╭─ Supplied information
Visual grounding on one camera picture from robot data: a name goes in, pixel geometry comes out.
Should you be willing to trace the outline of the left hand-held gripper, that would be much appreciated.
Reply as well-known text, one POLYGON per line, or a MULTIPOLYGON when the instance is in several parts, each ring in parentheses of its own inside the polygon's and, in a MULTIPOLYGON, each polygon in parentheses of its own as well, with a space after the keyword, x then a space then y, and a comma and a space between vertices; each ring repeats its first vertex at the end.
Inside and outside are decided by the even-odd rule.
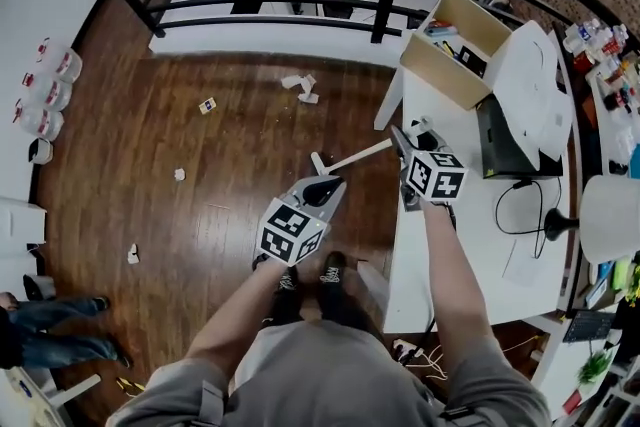
POLYGON ((347 187, 334 175, 301 182, 300 190, 273 199, 259 224, 258 250, 284 264, 298 264, 319 249, 347 187))

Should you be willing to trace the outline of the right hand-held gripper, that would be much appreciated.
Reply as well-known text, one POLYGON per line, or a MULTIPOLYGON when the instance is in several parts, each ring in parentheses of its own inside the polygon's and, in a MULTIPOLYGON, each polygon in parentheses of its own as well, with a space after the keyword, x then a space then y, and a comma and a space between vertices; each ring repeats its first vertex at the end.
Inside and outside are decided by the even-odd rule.
POLYGON ((431 203, 452 203, 459 199, 468 169, 452 153, 444 150, 446 141, 434 130, 414 136, 416 148, 401 128, 391 125, 391 141, 402 163, 408 163, 404 184, 415 196, 431 203))

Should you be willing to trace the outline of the person's left forearm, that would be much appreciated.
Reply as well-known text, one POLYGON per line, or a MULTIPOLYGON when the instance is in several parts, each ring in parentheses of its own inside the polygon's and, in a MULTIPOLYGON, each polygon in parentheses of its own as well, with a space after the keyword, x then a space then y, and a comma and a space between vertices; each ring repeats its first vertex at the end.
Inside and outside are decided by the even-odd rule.
POLYGON ((205 359, 232 377, 254 342, 287 269, 275 259, 259 264, 195 336, 185 358, 205 359))

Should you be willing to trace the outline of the person's right forearm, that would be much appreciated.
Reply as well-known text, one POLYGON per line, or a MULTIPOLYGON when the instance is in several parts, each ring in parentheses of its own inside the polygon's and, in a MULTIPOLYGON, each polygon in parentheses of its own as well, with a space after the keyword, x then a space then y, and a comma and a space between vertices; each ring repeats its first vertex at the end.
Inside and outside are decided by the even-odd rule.
POLYGON ((434 317, 445 366, 453 372, 494 337, 484 296, 444 205, 422 201, 434 317))

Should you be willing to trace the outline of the open cardboard box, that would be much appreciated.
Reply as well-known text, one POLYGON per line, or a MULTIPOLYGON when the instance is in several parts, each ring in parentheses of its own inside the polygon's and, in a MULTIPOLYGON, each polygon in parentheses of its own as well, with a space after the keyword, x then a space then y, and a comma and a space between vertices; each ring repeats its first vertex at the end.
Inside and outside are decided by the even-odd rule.
POLYGON ((487 63, 511 35, 511 30, 472 0, 438 0, 428 17, 413 31, 400 64, 443 93, 459 107, 470 110, 492 92, 492 87, 458 61, 463 45, 487 63), (448 22, 457 35, 430 38, 432 20, 448 22))

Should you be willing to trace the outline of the person's right black shoe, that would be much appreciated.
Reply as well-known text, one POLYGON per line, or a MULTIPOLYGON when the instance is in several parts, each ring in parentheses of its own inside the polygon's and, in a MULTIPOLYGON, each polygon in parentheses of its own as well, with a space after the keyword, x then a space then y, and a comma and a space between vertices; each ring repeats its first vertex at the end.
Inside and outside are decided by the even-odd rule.
POLYGON ((346 268, 346 257, 342 252, 333 251, 327 255, 320 282, 326 286, 341 285, 346 268))

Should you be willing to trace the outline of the person's black shoe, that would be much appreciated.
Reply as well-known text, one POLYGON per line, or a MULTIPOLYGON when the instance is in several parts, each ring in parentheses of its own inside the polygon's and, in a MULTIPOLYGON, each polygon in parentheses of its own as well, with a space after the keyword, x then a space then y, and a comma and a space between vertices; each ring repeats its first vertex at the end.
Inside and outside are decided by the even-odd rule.
POLYGON ((346 268, 346 257, 342 252, 333 251, 327 255, 320 282, 326 286, 341 285, 346 268))
POLYGON ((296 292, 298 290, 299 277, 295 266, 288 267, 279 280, 278 293, 296 292))

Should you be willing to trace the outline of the black electronic box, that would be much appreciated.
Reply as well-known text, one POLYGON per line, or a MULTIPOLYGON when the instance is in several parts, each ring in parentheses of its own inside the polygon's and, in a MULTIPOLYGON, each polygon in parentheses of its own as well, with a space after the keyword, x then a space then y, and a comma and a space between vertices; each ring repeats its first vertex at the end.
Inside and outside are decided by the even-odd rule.
POLYGON ((491 94, 476 106, 482 157, 482 176, 494 180, 546 180, 563 175, 562 161, 540 153, 536 170, 514 140, 502 108, 491 94))

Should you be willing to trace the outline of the person's left black shoe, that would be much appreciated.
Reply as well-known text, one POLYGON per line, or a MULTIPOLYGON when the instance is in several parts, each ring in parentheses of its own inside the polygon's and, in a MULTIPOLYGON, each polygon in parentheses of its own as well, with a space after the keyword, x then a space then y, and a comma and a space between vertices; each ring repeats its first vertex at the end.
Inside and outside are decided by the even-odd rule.
POLYGON ((296 292, 298 290, 299 277, 295 266, 288 267, 279 280, 278 293, 296 292))

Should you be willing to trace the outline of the small black box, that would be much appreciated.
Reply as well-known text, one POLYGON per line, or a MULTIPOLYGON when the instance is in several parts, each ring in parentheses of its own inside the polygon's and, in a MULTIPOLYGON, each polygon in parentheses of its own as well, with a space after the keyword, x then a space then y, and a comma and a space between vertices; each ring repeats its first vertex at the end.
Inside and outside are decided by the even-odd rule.
POLYGON ((458 61, 480 78, 484 77, 487 62, 463 45, 458 53, 458 61))

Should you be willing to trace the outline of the white table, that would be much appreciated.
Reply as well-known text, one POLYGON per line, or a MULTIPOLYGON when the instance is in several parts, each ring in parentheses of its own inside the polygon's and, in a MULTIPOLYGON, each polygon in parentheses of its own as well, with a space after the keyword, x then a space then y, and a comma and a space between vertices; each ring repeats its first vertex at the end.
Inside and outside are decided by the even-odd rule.
POLYGON ((397 106, 404 128, 428 117, 468 174, 451 212, 429 202, 415 211, 398 210, 389 276, 374 271, 363 278, 382 311, 382 332, 434 329, 438 292, 460 308, 463 319, 482 312, 491 324, 570 308, 574 279, 567 261, 576 244, 567 234, 549 242, 534 231, 549 209, 567 214, 575 204, 571 196, 580 186, 574 150, 565 149, 560 177, 512 191, 509 181, 482 176, 475 113, 404 64, 375 123, 381 125, 397 106))

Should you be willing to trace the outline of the person's black trousers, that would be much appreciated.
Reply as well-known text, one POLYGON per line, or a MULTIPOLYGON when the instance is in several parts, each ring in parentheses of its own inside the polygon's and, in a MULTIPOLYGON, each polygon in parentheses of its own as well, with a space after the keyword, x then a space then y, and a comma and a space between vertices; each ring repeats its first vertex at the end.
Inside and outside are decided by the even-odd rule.
MULTIPOLYGON (((292 290, 279 289, 274 294, 274 302, 263 319, 262 326, 283 326, 302 321, 303 300, 304 294, 300 286, 292 290)), ((348 294, 342 285, 320 285, 317 288, 317 302, 322 320, 368 332, 376 337, 381 335, 356 298, 348 294)))

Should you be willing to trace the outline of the red blue packet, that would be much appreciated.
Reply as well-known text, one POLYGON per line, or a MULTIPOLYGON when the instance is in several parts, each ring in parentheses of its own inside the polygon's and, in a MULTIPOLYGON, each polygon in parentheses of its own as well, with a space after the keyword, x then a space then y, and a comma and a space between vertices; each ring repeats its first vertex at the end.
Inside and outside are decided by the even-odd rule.
POLYGON ((448 22, 432 20, 428 23, 424 33, 430 38, 443 38, 457 35, 458 29, 448 22))

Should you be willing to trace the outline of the large white paper sheet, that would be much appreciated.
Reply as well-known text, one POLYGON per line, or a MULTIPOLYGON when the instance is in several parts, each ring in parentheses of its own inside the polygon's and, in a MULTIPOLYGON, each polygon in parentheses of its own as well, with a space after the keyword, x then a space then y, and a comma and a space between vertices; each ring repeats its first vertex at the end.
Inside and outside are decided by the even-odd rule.
POLYGON ((557 68, 551 39, 529 21, 505 40, 484 74, 511 136, 536 170, 542 155, 561 158, 571 130, 571 102, 558 89, 557 68))

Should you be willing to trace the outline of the white power strip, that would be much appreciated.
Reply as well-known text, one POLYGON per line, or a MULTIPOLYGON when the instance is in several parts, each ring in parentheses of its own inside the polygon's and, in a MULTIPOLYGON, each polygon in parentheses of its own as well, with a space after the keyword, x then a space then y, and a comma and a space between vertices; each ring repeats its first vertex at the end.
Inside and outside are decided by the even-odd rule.
POLYGON ((415 358, 423 356, 424 349, 402 338, 396 338, 392 342, 391 355, 396 362, 407 366, 415 358))

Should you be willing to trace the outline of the person's grey shirt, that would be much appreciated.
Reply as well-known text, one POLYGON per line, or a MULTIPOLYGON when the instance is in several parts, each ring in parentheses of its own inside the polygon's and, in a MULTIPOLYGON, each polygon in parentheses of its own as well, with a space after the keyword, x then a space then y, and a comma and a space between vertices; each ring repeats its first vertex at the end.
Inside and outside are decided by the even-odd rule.
POLYGON ((230 392, 203 358, 163 366, 107 427, 551 427, 492 337, 455 367, 443 408, 371 334, 329 321, 263 329, 241 369, 230 392))

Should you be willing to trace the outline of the white desk lamp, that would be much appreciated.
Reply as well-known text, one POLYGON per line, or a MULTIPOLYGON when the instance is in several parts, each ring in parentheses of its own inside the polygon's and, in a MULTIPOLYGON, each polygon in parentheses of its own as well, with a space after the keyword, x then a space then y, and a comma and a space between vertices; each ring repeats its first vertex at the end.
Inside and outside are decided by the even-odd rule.
POLYGON ((583 191, 577 218, 565 217, 557 208, 545 216, 544 234, 549 241, 572 230, 579 233, 590 264, 633 256, 640 250, 640 179, 593 176, 583 191))

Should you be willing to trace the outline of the cluster of small bottles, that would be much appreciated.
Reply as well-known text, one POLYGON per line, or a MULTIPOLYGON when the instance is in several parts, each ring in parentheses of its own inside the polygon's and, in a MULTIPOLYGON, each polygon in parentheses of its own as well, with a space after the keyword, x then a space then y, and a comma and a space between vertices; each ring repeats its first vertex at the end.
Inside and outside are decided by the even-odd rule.
POLYGON ((585 52, 598 62, 609 56, 618 55, 629 37, 624 24, 610 27, 597 18, 581 24, 573 24, 565 31, 562 42, 564 49, 574 56, 585 52))

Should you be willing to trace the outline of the black keyboard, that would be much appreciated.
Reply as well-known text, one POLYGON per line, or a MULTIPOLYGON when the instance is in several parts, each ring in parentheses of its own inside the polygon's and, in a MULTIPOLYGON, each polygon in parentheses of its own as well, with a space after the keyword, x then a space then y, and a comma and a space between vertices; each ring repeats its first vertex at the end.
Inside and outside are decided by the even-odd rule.
POLYGON ((568 325, 564 343, 604 340, 608 337, 615 313, 579 310, 568 325))

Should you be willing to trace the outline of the yellow flower bunch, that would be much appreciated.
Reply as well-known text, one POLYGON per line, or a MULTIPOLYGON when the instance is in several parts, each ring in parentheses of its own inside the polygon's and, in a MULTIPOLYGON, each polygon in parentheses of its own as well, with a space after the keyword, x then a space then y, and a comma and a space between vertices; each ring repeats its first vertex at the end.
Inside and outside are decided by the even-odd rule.
POLYGON ((625 301, 630 307, 634 307, 638 300, 640 300, 640 264, 634 267, 625 292, 625 301))

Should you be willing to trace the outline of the green potted plant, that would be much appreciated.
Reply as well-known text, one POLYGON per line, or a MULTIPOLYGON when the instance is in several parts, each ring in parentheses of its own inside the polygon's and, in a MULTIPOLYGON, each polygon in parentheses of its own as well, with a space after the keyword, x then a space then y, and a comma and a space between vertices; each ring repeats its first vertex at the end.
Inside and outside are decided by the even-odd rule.
POLYGON ((578 373, 581 385, 594 383, 610 366, 613 355, 610 351, 599 350, 590 354, 578 373))

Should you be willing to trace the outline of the small white black bin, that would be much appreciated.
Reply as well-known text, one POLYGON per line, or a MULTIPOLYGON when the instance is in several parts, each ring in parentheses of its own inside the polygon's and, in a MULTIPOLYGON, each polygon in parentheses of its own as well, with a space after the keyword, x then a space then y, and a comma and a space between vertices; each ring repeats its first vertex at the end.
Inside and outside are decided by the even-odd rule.
POLYGON ((28 148, 28 161, 34 165, 46 165, 53 159, 53 144, 42 138, 36 138, 28 148))
POLYGON ((57 296, 54 280, 50 276, 25 274, 23 286, 29 301, 49 301, 57 296))

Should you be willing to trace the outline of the white cabinet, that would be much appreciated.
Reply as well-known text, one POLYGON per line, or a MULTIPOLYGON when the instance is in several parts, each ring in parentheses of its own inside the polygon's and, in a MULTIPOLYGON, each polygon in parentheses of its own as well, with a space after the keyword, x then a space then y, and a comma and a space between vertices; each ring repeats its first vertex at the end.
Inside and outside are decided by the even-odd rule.
POLYGON ((38 251, 46 243, 47 211, 24 201, 0 197, 0 275, 42 275, 38 251))

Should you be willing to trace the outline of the white low furniture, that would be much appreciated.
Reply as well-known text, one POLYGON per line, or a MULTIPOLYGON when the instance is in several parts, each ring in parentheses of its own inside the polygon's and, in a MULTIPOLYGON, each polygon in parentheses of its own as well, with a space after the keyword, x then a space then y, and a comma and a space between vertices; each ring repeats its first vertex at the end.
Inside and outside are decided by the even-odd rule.
POLYGON ((93 374, 71 388, 47 392, 22 368, 2 370, 0 375, 8 380, 17 404, 26 407, 26 427, 73 427, 61 415, 64 405, 102 381, 93 374))
╰─
Problem description:
Lines in the data that include the word "held" should all be copied.

Answer to this problem:
Should you be willing to trace the outline of the left hand-held gripper, that would be much appreciated.
Should you be willing to trace the outline of the right hand-held gripper, that would be much appreciated.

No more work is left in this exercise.